#### [INSTRUCTIONS FOR THE TASK]
Output all the entries below. Each must match exactly.

#### [TASK INPUT]
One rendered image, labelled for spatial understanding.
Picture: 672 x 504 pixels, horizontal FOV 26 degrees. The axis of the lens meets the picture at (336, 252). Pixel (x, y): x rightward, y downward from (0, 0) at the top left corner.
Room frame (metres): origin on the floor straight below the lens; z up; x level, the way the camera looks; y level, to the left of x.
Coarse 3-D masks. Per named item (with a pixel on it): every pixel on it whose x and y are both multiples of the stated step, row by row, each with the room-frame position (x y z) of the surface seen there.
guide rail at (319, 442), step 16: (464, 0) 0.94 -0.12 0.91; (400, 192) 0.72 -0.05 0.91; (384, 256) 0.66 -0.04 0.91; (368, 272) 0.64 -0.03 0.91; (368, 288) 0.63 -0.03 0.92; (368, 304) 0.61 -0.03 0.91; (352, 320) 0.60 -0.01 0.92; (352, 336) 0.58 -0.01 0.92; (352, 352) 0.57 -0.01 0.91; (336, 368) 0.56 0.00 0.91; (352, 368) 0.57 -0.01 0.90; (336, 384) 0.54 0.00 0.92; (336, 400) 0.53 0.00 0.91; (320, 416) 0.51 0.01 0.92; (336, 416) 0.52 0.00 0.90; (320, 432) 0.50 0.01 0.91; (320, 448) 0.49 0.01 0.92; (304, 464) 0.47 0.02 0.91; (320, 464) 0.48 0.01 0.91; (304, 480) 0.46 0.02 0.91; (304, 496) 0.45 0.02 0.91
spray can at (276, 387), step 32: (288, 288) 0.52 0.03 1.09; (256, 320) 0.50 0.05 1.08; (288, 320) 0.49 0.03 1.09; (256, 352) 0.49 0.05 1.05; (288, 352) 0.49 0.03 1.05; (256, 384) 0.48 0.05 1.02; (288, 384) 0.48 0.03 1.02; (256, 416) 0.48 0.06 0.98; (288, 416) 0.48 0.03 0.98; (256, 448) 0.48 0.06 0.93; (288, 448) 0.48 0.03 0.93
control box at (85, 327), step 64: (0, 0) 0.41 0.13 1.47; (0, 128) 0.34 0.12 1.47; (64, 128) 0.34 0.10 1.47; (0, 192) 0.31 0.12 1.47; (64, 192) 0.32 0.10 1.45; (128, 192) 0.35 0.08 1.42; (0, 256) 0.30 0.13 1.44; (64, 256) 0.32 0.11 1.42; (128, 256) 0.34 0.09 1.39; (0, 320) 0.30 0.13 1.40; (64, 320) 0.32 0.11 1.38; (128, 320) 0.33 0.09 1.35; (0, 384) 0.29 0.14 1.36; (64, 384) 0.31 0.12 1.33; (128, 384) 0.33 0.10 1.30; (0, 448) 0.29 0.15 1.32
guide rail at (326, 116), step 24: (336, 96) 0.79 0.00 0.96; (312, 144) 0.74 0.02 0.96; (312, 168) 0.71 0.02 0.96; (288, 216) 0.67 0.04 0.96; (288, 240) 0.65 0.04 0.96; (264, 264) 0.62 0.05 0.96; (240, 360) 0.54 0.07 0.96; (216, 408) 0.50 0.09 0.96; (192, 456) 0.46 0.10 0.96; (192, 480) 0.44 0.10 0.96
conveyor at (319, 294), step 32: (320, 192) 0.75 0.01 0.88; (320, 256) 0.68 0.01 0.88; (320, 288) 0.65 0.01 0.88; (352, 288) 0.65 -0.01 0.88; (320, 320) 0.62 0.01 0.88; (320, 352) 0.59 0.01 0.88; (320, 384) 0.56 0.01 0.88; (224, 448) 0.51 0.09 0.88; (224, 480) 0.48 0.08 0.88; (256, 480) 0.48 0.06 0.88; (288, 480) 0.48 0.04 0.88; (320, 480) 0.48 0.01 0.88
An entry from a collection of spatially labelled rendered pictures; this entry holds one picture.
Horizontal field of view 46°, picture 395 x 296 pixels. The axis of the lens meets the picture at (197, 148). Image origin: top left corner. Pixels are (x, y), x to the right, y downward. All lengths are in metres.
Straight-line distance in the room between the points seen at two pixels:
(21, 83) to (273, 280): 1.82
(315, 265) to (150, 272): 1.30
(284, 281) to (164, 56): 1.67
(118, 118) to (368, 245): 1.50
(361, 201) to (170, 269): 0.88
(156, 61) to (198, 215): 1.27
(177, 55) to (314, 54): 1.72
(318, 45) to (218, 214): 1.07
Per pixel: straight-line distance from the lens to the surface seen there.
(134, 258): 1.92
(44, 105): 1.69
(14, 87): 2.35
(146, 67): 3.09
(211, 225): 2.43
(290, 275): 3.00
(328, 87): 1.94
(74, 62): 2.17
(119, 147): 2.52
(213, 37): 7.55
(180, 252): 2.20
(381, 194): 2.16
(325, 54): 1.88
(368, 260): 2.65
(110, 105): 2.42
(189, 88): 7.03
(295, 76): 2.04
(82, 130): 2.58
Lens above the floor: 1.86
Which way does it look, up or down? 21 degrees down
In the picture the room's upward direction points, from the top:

#### [WRITTEN SOLUTION]
One rendered image, labelled for spatial understanding.
Picture: 672 x 504 pixels, horizontal FOV 26 degrees. The axis of the lens meets the picture at (336, 252). Pixel (x, y): x rightward, y downward from (0, 0) at the top left corner.
Room frame (metres): origin on the floor straight below the lens; z up; x level, the way the camera looks; y level, to the left of x.
Coarse 3-D masks. Per named item (with a pixel on it): every pixel on it whose x and y are both multiples of the stated step, row by row, each with the room-frame position (x y z) of the surface seen there.
guide rail at (319, 442), step 16: (464, 0) 0.94 -0.12 0.91; (400, 192) 0.72 -0.05 0.91; (384, 256) 0.66 -0.04 0.91; (368, 272) 0.64 -0.03 0.91; (368, 288) 0.63 -0.03 0.92; (368, 304) 0.61 -0.03 0.91; (352, 320) 0.60 -0.01 0.92; (352, 336) 0.58 -0.01 0.92; (352, 352) 0.57 -0.01 0.91; (336, 368) 0.56 0.00 0.91; (352, 368) 0.57 -0.01 0.90; (336, 384) 0.54 0.00 0.92; (336, 400) 0.53 0.00 0.91; (320, 416) 0.51 0.01 0.92; (336, 416) 0.52 0.00 0.90; (320, 432) 0.50 0.01 0.91; (320, 448) 0.49 0.01 0.92; (304, 464) 0.47 0.02 0.91; (320, 464) 0.48 0.01 0.91; (304, 480) 0.46 0.02 0.91; (304, 496) 0.45 0.02 0.91
spray can at (276, 387), step 32: (288, 288) 0.52 0.03 1.09; (256, 320) 0.50 0.05 1.08; (288, 320) 0.49 0.03 1.09; (256, 352) 0.49 0.05 1.05; (288, 352) 0.49 0.03 1.05; (256, 384) 0.48 0.05 1.02; (288, 384) 0.48 0.03 1.02; (256, 416) 0.48 0.06 0.98; (288, 416) 0.48 0.03 0.98; (256, 448) 0.48 0.06 0.93; (288, 448) 0.48 0.03 0.93
control box at (85, 327), step 64: (0, 0) 0.41 0.13 1.47; (0, 128) 0.34 0.12 1.47; (64, 128) 0.34 0.10 1.47; (0, 192) 0.31 0.12 1.47; (64, 192) 0.32 0.10 1.45; (128, 192) 0.35 0.08 1.42; (0, 256) 0.30 0.13 1.44; (64, 256) 0.32 0.11 1.42; (128, 256) 0.34 0.09 1.39; (0, 320) 0.30 0.13 1.40; (64, 320) 0.32 0.11 1.38; (128, 320) 0.33 0.09 1.35; (0, 384) 0.29 0.14 1.36; (64, 384) 0.31 0.12 1.33; (128, 384) 0.33 0.10 1.30; (0, 448) 0.29 0.15 1.32
guide rail at (326, 116), step 24: (336, 96) 0.79 0.00 0.96; (312, 144) 0.74 0.02 0.96; (312, 168) 0.71 0.02 0.96; (288, 216) 0.67 0.04 0.96; (288, 240) 0.65 0.04 0.96; (264, 264) 0.62 0.05 0.96; (240, 360) 0.54 0.07 0.96; (216, 408) 0.50 0.09 0.96; (192, 456) 0.46 0.10 0.96; (192, 480) 0.44 0.10 0.96
conveyor at (319, 294), step 32: (320, 192) 0.75 0.01 0.88; (320, 256) 0.68 0.01 0.88; (320, 288) 0.65 0.01 0.88; (352, 288) 0.65 -0.01 0.88; (320, 320) 0.62 0.01 0.88; (320, 352) 0.59 0.01 0.88; (320, 384) 0.56 0.01 0.88; (224, 448) 0.51 0.09 0.88; (224, 480) 0.48 0.08 0.88; (256, 480) 0.48 0.06 0.88; (288, 480) 0.48 0.04 0.88; (320, 480) 0.48 0.01 0.88
An entry from a collection of spatially labelled rendered pictures; this entry holds one picture.
Horizontal field of view 46°, picture 395 x 296 pixels. The axis of the lens meets the picture at (197, 148). Image origin: top left corner. Pixels are (x, y), x to the right, y downward. All lengths are in metres.
Straight-line distance in the room between the points seen at two pixels:
(21, 83) to (273, 280): 1.82
(315, 265) to (150, 272): 1.30
(284, 281) to (164, 56): 1.67
(118, 118) to (368, 245): 1.50
(361, 201) to (170, 269): 0.88
(156, 61) to (198, 215): 1.27
(177, 55) to (314, 54): 1.72
(318, 45) to (218, 214): 1.07
Per pixel: straight-line distance from the lens to the surface seen there.
(134, 258): 1.92
(44, 105): 1.69
(14, 87): 2.35
(146, 67): 3.09
(211, 225): 2.43
(290, 275): 3.00
(328, 87): 1.94
(74, 62): 2.17
(119, 147): 2.52
(213, 37): 7.55
(180, 252): 2.20
(381, 194): 2.16
(325, 54): 1.88
(368, 260): 2.65
(110, 105): 2.42
(189, 88): 7.03
(295, 76): 2.04
(82, 130): 2.58
Lens above the floor: 1.86
Which way does it look, up or down? 21 degrees down
In the picture the room's upward direction points, from the top:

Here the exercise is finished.